### WHAT THE TASK REQUIRES
After locating the line with "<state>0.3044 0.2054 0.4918" in the data that follows, return it and every later line exactly, up to and including the line with "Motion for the".

=== Begin Enclosure ===

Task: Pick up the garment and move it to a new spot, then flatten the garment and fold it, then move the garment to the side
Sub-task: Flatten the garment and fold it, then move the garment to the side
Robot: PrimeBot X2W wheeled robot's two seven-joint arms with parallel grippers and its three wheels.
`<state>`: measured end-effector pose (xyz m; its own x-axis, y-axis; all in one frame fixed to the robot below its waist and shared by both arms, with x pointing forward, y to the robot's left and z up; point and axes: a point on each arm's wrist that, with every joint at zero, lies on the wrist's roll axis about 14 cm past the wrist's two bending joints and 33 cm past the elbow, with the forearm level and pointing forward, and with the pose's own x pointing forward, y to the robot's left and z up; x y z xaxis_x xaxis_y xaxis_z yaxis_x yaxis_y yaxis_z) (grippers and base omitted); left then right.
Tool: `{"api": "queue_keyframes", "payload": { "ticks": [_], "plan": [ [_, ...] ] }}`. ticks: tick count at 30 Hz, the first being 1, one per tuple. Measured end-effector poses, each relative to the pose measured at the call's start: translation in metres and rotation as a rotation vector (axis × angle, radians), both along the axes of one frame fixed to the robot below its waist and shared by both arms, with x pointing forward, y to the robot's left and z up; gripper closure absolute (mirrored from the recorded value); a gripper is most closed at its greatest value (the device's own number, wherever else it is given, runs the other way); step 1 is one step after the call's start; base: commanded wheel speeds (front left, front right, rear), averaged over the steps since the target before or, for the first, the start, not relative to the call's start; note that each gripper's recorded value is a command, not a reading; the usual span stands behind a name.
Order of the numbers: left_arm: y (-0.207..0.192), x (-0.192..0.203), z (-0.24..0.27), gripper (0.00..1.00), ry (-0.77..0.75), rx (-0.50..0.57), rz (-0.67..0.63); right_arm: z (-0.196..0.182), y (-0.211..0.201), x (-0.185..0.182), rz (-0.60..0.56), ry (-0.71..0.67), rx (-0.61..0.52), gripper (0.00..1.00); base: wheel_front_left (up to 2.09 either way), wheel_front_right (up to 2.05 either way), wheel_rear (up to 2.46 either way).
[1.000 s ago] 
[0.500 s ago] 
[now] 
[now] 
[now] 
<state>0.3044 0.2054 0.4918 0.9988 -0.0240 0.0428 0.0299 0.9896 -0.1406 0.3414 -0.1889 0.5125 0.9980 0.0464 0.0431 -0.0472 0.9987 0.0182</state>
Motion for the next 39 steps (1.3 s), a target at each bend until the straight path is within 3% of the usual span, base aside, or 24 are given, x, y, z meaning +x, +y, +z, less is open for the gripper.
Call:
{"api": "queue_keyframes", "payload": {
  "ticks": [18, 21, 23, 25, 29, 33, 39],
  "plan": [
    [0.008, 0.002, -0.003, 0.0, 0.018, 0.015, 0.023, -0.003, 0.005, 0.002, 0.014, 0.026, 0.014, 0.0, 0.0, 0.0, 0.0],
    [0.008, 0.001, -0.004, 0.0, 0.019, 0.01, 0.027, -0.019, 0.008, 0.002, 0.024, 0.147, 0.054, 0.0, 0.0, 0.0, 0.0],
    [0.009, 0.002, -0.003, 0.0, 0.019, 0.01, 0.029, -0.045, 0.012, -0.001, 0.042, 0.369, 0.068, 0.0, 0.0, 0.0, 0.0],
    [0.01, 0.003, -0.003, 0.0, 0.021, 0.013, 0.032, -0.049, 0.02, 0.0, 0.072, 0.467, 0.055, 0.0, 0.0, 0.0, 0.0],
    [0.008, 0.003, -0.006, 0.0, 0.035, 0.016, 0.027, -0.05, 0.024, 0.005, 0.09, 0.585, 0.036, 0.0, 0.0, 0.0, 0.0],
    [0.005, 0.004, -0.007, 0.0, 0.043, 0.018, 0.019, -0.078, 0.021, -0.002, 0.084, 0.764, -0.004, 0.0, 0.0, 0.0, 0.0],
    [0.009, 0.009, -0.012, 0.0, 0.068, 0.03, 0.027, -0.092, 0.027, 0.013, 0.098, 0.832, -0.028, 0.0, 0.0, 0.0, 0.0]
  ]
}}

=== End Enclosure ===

### THE ANSWER
<state>0.3044 0.2054 0.4918 0.9988 -0.0240 0.0428 0.0299 0.9896 -0.1406 0.3414 -0.1889 0.5125 0.9980 0.0464 0.0431 -0.0472 0.9987 0.0182</state>
Motion for the next 39 steps (1.3 s), a target at each bend until the straight path is within 3% of the usual span, base aside, or 24 are given, x, y, z meaning +x, +y, +z, less is open for the gripper.

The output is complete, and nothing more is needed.